Many fine bells all jingling in rhythm meant a peddler signaling his arrival in Orlkettle, bringing wares and news.
An excited murmur arose all over the village as Orl-folk came out of their houses; Harmund the weaver was at the forge-door staring out in an instant.
“ ’Tis Ringil!” he called back over his shoulder, forgetting that Orivon hadn’t been in Orlkettle for many seasons. “Years, it’s been—and no wonder. He goes to Orlpur, and ports on the sea beyond, too!”
Orivon nodded, unhooked a chain above his head to let the great lid down on the coals to smother them, and stalked to the door.
In the long golden light of the dying day, the village square was crowded. Many Orl-folk were converging on it from all directions, calling greetings and questions as they came to a small, hunched man who was busy with his mules at the water-trough.

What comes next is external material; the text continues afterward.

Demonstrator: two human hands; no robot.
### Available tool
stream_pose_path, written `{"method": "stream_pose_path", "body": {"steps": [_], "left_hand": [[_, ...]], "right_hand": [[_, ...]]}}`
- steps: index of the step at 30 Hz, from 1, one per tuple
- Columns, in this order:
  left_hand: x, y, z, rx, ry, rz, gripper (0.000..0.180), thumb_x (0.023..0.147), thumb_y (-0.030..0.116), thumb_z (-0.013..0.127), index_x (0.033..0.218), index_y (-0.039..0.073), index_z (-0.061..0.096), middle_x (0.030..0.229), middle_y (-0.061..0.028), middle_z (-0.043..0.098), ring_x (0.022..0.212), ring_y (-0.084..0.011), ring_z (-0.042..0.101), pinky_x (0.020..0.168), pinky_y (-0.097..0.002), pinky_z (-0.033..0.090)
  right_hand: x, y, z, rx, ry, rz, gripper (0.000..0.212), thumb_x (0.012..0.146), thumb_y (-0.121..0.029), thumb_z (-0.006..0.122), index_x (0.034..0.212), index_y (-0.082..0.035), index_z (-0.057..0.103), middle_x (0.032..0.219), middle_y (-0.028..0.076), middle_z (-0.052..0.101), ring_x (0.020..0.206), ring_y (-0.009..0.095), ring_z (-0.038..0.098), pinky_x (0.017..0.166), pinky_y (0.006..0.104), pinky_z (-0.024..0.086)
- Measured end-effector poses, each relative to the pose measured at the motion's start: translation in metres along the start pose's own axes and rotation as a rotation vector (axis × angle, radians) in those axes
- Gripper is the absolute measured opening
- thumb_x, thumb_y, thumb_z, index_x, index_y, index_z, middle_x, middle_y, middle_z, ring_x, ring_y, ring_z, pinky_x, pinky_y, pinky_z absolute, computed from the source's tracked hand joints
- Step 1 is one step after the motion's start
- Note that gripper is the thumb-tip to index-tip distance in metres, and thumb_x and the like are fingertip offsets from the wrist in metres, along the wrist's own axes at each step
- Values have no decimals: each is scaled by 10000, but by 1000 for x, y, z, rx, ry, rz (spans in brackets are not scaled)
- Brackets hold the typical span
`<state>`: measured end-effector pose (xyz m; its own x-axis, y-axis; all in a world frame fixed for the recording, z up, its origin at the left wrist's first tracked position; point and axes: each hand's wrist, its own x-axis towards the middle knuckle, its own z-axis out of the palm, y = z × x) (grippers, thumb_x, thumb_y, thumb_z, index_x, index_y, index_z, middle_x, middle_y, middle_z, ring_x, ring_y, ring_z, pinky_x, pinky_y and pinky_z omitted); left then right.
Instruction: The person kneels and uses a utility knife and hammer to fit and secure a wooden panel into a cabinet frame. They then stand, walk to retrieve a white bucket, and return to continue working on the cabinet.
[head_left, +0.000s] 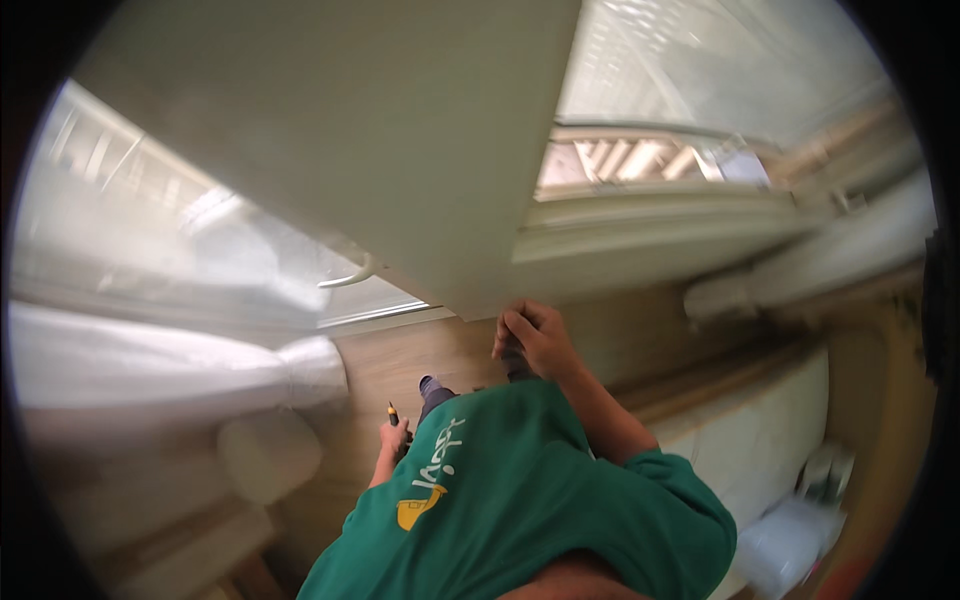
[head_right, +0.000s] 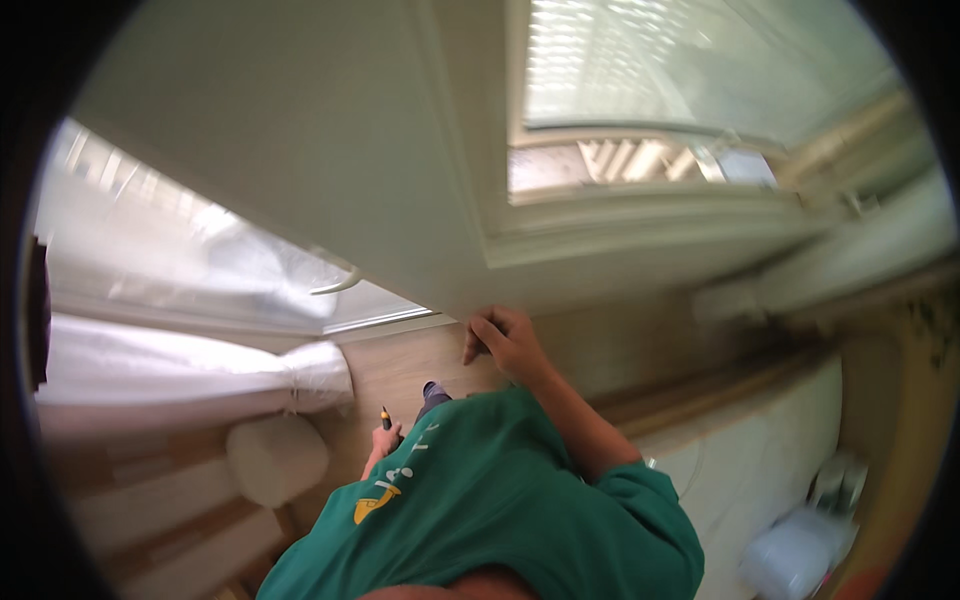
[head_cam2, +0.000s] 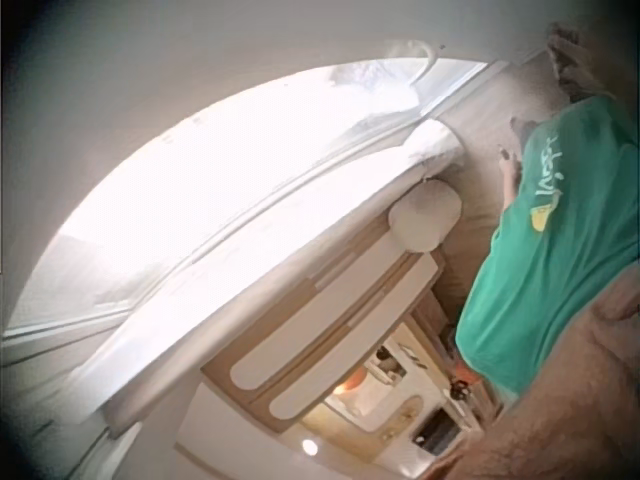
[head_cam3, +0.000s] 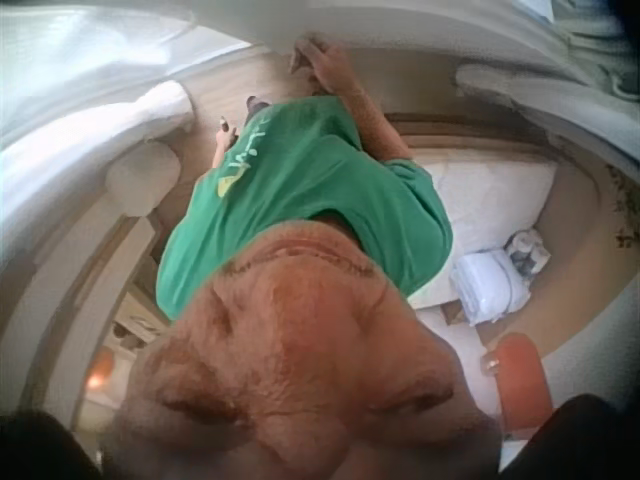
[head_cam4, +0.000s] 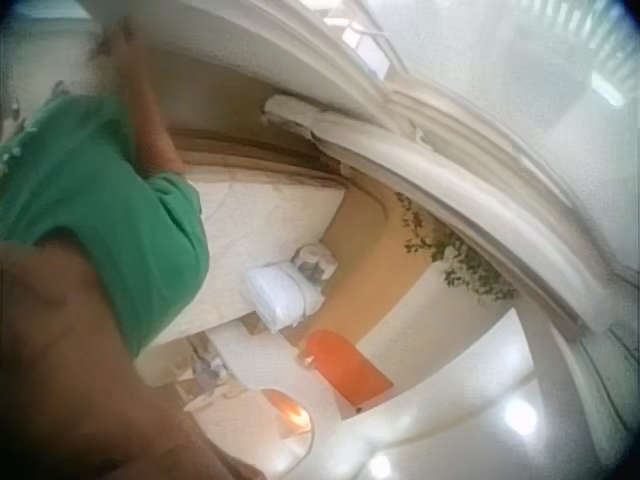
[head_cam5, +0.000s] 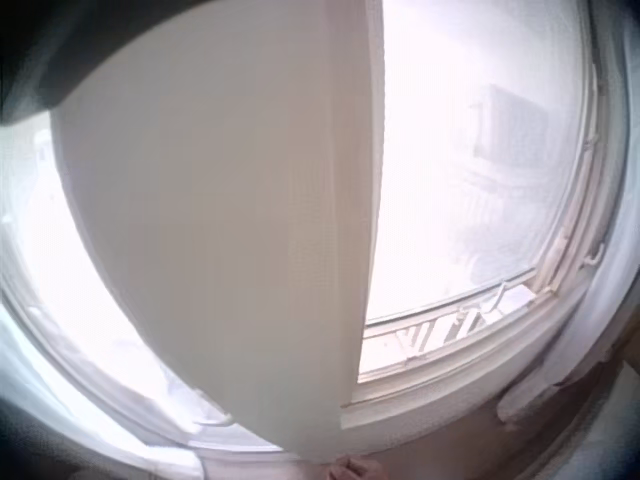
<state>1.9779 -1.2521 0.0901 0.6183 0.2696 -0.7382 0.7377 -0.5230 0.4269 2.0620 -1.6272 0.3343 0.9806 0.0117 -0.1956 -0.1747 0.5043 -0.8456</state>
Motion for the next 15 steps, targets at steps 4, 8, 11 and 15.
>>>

As they watched, he swept off his feather-adorned cap and set it on the signal-fire dome with a flourish. When he straightened up again, Orivon got a good look at him. The peddler had a weathered, wise-eyed face and a pepper-and-salt beard. He wore a smart black jerkin with scarlet piping; it looked like the uniform of a courtier or a ceremonial guard—which is just what it was, though Ringil had never actually been a member of that court guard. Not that either guard nor court existed anymore.
So much Harmund told Orivon ere they joined the crowd. Ringil had hung his strip of bells and was now hobbling his train of a dozen mules. He’d already reached down a folding table from among their bulging saddlebags, and set a lantern on it to be lit when dusk drew down. “People of Orlkettle, I bring you treasures from afar! Fine things,” he said jovially. “Wondrous things!”
“Flashy dross,” Dorran the miller called out, just as pleasantly.